§ **EXERCISE PROMPT**
The copy must match the data word for word and contain no pictures.

§ **EXERCISE DATA**
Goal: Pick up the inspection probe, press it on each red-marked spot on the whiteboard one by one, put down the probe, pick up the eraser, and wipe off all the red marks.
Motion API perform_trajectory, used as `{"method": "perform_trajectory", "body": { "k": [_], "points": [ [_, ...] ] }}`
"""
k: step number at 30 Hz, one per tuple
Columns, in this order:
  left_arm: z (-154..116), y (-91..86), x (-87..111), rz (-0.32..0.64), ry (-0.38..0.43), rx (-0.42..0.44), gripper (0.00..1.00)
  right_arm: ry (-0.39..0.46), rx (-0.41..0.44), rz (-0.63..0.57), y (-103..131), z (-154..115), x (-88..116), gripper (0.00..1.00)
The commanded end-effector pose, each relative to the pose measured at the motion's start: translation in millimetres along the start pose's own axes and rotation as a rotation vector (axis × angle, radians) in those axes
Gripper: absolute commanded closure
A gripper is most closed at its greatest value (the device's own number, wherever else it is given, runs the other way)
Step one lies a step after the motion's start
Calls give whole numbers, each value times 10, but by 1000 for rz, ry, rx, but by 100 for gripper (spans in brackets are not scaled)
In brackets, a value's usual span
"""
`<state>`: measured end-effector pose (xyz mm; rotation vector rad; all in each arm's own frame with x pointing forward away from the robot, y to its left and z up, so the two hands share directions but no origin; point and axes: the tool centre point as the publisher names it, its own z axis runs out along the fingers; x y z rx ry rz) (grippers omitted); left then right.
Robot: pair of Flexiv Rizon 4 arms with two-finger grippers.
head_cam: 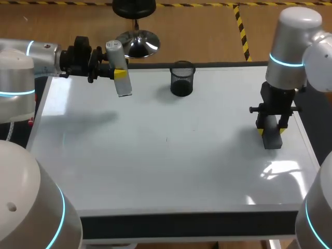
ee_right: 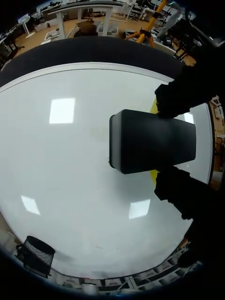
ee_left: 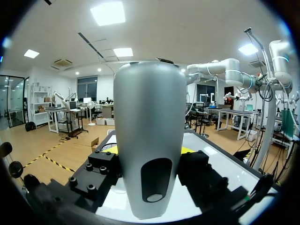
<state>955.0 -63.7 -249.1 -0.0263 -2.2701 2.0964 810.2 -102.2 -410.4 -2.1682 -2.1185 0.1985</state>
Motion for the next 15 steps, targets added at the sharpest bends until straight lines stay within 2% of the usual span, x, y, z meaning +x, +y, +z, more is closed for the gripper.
{"method": "perform_trajectory", "body": {
  "k": [1, 9, 10, 11, 15],
  "points": [
    [4, -15, 4, 1, -2, -1, 100, -2, -3, -1, 17, 30, 13, 100],
    [4, -15, 4, 1, -2, -1, 100, -3, -7, -7, 23, 88, 21, 99],
    [4, -15, 4, 1, -2, -1, 100, -2, -7, -7, 23, 105, 18, 90],
    [4, -15, 4, 1, -2, -1, 100, -1, -6, -7, 25, 123, 19, 86],
    [4, -15, 4, 1, -2, -1, 100, 8, -8, -2, 29, 154, 16, 85]
  ]
}}
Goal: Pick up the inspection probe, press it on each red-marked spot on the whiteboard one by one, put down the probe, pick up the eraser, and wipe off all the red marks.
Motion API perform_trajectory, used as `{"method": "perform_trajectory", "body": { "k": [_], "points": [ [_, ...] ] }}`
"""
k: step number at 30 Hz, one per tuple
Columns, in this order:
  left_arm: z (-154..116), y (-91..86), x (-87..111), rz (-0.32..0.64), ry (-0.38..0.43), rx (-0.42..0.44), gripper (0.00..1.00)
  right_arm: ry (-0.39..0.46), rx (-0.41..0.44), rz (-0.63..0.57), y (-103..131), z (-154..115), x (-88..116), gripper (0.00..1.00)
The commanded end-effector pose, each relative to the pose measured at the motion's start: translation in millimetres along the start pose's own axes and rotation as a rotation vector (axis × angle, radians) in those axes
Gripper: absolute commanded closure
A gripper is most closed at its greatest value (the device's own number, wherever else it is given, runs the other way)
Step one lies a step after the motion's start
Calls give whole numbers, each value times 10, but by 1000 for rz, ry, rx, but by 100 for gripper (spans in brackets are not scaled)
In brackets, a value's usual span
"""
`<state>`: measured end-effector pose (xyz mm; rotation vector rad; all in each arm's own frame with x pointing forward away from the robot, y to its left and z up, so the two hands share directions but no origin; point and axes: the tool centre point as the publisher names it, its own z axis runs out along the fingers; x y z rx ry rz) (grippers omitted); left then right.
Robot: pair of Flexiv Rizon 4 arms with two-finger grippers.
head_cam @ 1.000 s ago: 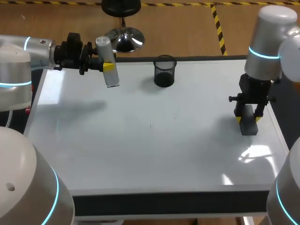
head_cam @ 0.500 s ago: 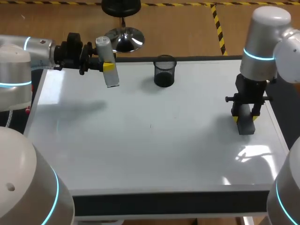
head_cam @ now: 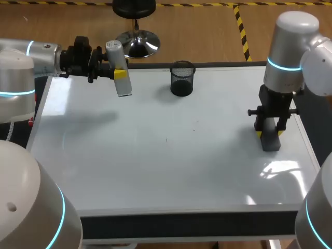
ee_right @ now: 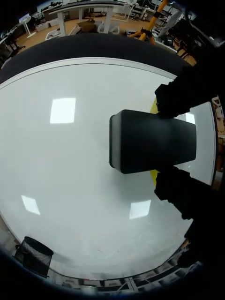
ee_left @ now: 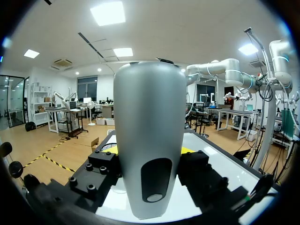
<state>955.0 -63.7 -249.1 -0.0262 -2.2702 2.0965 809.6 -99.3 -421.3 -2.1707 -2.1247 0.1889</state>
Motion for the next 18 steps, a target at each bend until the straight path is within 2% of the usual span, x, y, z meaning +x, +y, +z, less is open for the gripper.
{"method": "perform_trajectory", "body": {
  "k": [1, 4, 5, 6, 7, 18],
  "points": [
    [4, -15, 4, 1, -2, -1, 100, 8, 0, 2, 18, 52, -13, 80],
    [4, -15, 4, 1, -2, -1, 100, 11, -2, 9, 22, 64, -5, 61],
    [4, -15, 4, 1, -2, -1, 100, 11, -5, 5, 19, 61, -1, 29],
    [4, -15, 4, 1, -2, -1, 100, 6, -4, 8, 14, 54, 4, 6],
    [4, -15, 4, 1, -2, -1, 100, 6, -5, 16, 5, 38, 3, 0],
    [4, -15, 4, 1, -2, -1, 100, -52, -25, 11, -46, -302, 78, 0]
  ]
}}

§ **ANSWER FOR THIS EXERCISE**
Goal: Pick up the inspection probe, press it on each red-marked spot on the whiteboard one by one, put down the probe, pick up the eraser, and wipe off all the red marks.
Motion API perform_trajectory, used as `{"method": "perform_trajectory", "body": { "k": [_], "points": [ [_, ...] ] }}`
"""
k: step number at 30 Hz, one per tuple
Columns, in this order:
  left_arm: z (-154..116), y (-91..86), x (-87..111), rz (-0.32..0.64), ry (-0.38..0.43), rx (-0.42..0.44), gripper (0.00..1.00)
  right_arm: ry (-0.39..0.46), rx (-0.41..0.44), rz (-0.63..0.57), y (-103..131), z (-154..115), x (-88..116), gripper (0.00..1.00)
The commanded end-effector pose, each relative to the pose measured at the motion's start: translation in millimetres along the start pose's own axes and rotation as a rotation vector (axis × angle, radians) in those axes
Gripper: absolute commanded closure
A gripper is most closed at its greatest value (the device's own number, wherever else it is given, runs the other way)
Step one lies a step after the motion's start
Calls give whole numbers, each value times 10, but by 1000 for rz, ry, rx, but by 100 for gripper (spans in brackets are not scaled)
In brackets, a value's usual span
"""
`<state>`: measured end-effector pose (xyz mm; rotation vector rad; all in each arm's own frame with x pointing forward away from the robot, y to its left and z up, so the two hands share directions but no origin; point and axes: the tool centre point as the publisher names it, its own z axis runs out along the fingers; x y z rx ry rz) (grippers omitted); left then right.
Robot: pair of Flexiv Rizon 4 arms with two-finger grippers.
head_cam: 
ee_right: 
ee_left: 
<state>955.0 -63.7 -249.1 -0.0263 -2.2701 2.0964 810.2 -102.2 -410.4 -2.1682 -2.1185 0.1985</state>
Motion for the next 15 steps, targets added at the sharpest bends until straight lines stay within 2% of the usual span, x, y, z meaning +x, +y, +z, more is closed for the gripper.
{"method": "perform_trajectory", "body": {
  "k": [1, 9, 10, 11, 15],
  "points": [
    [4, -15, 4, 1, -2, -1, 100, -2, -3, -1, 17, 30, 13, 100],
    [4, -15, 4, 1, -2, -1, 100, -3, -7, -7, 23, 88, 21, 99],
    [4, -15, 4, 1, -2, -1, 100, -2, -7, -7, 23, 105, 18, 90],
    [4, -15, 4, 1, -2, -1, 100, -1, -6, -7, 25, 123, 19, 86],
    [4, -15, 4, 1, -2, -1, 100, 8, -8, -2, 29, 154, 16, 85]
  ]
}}
Goal: Pick up the inspection probe, press it on each red-marked spot on the whiteboard one by one, put down the probe, pick up the eraser, and wipe off all the red marks.
Motion API perform_trajectory, used as `{"method": "perform_trajectory", "body": { "k": [_], "points": [ [_, ...] ] }}`
"""
k: step number at 30 Hz, one per tuple
Columns, in this order:
  left_arm: z (-154..116), y (-91..86), x (-87..111), rz (-0.32..0.64), ry (-0.38..0.43), rx (-0.42..0.44), gripper (0.00..1.00)
  right_arm: ry (-0.39..0.46), rx (-0.41..0.44), rz (-0.63..0.57), y (-103..131), z (-154..115), x (-88..116), gripper (0.00..1.00)
The commanded end-effector pose, each relative to the pose measured at the motion's start: translation in millimetres along the start pose's own axes and rotation as a rotation vector (axis × angle, radians) in those axes
Gripper: absolute commanded closure
A gripper is most closed at its greatest value (the device's own number, wherever else it is given, runs the other way)
Step one lies a step after the motion's start
Calls give whole numbers, each value times 10, but by 1000 for rz, ry, rx, but by 100 for gripper (spans in brackets are not scaled)
In brackets, a value's usual span
"""
`<state>`: measured end-effector pose (xyz mm; rotation vector rad; all in each arm's own frame with x pointing forward away from the robot, y to its left and z up, so the two hands share directions but no origin; point and axes: the tool centre point as the publisher names it, its own z axis runs out along the fingers; x y z rx ry rz) (grippers omitted); left then right.
Robot: pair of Flexiv Rizon 4 arms with two-finger grippers.
head_cam @ 1.000 s ago: 
head_cam @ 0.500 s ago: 
head_cam @ now: 
ee_right @ now: 
ee_left @ now: 
<state>955.0 -63.7 -249.1 -0.0262 -2.2702 2.0965 809.6 -99.3 -421.3 -2.1707 -2.1247 0.1889</state>
Motion for the next 18 steps, a target at each bend until the straight path is within 2% of the usual span, x, y, z meaning +x, +y, +z, less is open for the gripper.
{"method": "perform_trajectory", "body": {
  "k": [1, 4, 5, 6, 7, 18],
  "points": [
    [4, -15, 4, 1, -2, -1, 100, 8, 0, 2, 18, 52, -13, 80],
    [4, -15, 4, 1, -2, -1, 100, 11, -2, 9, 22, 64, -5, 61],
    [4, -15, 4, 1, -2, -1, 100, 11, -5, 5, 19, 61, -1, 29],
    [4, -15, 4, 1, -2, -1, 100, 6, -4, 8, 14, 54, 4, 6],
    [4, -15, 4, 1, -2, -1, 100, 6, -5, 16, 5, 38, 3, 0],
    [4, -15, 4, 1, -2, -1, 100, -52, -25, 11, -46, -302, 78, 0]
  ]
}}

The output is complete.